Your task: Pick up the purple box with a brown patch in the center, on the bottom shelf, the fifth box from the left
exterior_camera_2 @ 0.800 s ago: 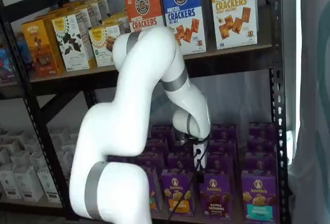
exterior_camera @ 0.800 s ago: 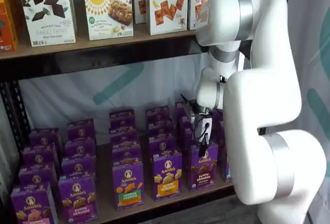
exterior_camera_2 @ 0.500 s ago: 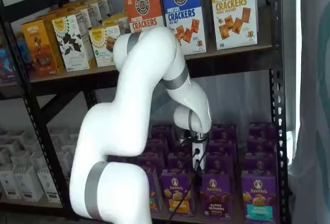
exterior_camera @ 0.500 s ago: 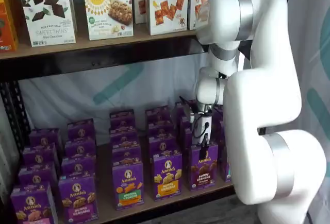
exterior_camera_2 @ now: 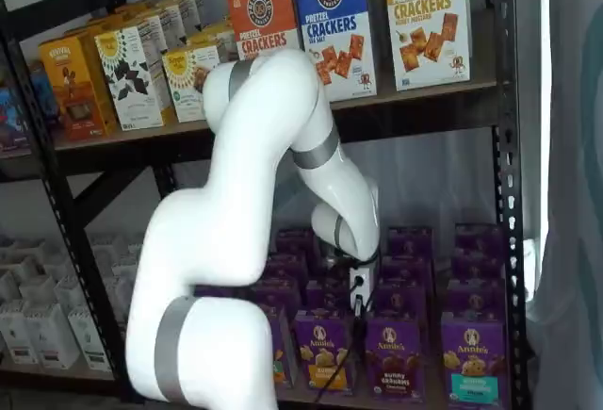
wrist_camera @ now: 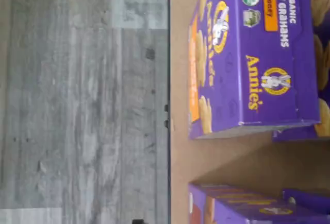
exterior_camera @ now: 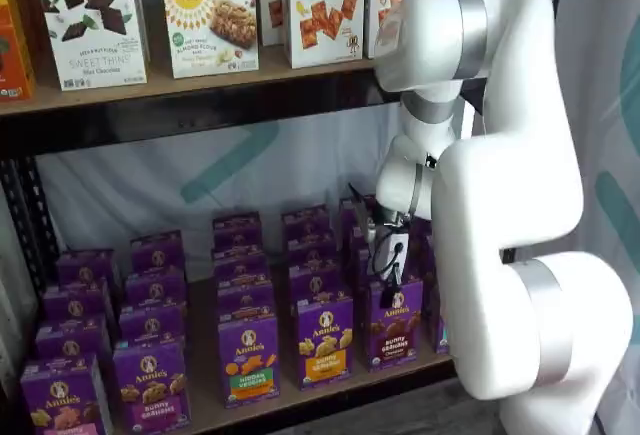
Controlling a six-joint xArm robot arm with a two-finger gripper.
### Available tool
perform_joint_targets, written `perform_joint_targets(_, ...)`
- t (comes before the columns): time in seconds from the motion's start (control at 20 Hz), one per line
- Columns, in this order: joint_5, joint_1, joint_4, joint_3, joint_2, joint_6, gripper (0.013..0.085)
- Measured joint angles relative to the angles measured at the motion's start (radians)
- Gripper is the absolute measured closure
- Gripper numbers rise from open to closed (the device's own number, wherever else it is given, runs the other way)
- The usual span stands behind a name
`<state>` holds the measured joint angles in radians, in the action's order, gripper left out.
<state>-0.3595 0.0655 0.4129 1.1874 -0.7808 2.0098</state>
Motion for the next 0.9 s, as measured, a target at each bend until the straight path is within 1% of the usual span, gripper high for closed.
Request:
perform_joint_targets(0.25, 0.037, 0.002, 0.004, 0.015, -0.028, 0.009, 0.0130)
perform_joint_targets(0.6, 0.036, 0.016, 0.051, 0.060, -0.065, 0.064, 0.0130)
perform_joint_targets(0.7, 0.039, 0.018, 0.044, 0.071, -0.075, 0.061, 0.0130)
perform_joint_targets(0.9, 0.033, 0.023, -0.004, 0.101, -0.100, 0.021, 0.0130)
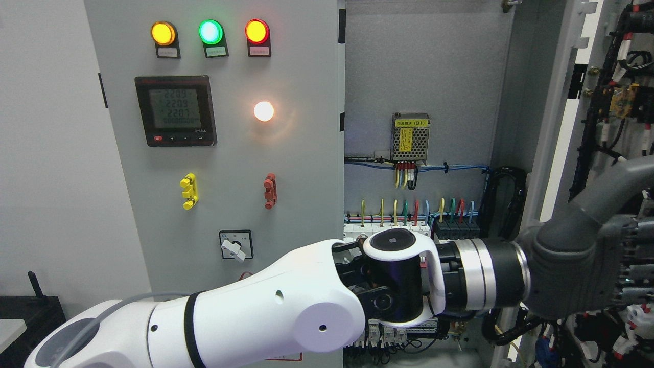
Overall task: Open door with both hands
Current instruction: 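Sweep the left arm farther along the door, then withdraw it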
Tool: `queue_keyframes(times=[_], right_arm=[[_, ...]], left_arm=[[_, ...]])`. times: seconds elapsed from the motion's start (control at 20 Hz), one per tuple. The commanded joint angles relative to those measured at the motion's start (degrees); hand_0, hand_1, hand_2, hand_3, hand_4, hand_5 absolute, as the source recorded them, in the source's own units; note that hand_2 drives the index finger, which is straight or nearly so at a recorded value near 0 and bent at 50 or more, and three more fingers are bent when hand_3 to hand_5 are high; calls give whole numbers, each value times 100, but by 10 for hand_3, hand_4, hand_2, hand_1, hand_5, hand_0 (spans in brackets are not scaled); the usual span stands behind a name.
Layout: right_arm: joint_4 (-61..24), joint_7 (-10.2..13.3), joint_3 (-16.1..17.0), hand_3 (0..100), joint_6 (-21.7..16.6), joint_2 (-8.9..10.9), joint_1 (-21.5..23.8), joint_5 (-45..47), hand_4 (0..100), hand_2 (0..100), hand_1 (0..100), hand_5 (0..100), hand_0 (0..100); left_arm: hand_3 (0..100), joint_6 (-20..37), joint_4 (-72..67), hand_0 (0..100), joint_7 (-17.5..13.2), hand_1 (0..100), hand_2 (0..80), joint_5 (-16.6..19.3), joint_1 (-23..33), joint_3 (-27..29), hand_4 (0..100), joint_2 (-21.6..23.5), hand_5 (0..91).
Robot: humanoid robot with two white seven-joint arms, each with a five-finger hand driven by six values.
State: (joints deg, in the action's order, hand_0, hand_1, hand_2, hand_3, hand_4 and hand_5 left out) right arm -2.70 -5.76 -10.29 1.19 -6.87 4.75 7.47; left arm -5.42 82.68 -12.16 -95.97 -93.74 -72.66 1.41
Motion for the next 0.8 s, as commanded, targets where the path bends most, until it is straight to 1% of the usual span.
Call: queue_keyframes(times=[0.0,0.1,0.55,0.65,0.75], right_arm=[[7,5,1,0,4,1,0,0,0,0,0,0,106],[-2,5,1,0,4,1,0,0,0,0,0,0,106],[7,5,-8,0,-4,1,0,0,0,0,0,0,106],[-2,5,1,0,-4,-7,0,0,0,0,0,0,106],[7,5,1,0,-4,1,0,0,0,0,0,0,107]], left_arm=[[0,32,-261,0,47,0,0,-44,-215,-73,31,-519,0],[0,41,-261,0,108,0,0,-62,-215,-91,31,-528,0],[0,103,-235,0,864,0,0,-79,-215,-258,31,-590,0],[0,103,-226,0,978,0,0,-97,-215,-266,31,-598,0],[0,111,-226,0,996,0,0,-141,-215,-319,31,-598,0]])
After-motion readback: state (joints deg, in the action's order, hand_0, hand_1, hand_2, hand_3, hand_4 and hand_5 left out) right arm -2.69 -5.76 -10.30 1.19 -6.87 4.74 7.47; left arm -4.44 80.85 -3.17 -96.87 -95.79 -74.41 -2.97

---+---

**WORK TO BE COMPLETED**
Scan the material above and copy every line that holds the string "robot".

**YOUR SOLUTION**
Controlling a six-joint xArm robot arm with a two-finger gripper.
Robot: humanoid robot with two white seven-joint arms, each with a five-finger hand driven by six values.

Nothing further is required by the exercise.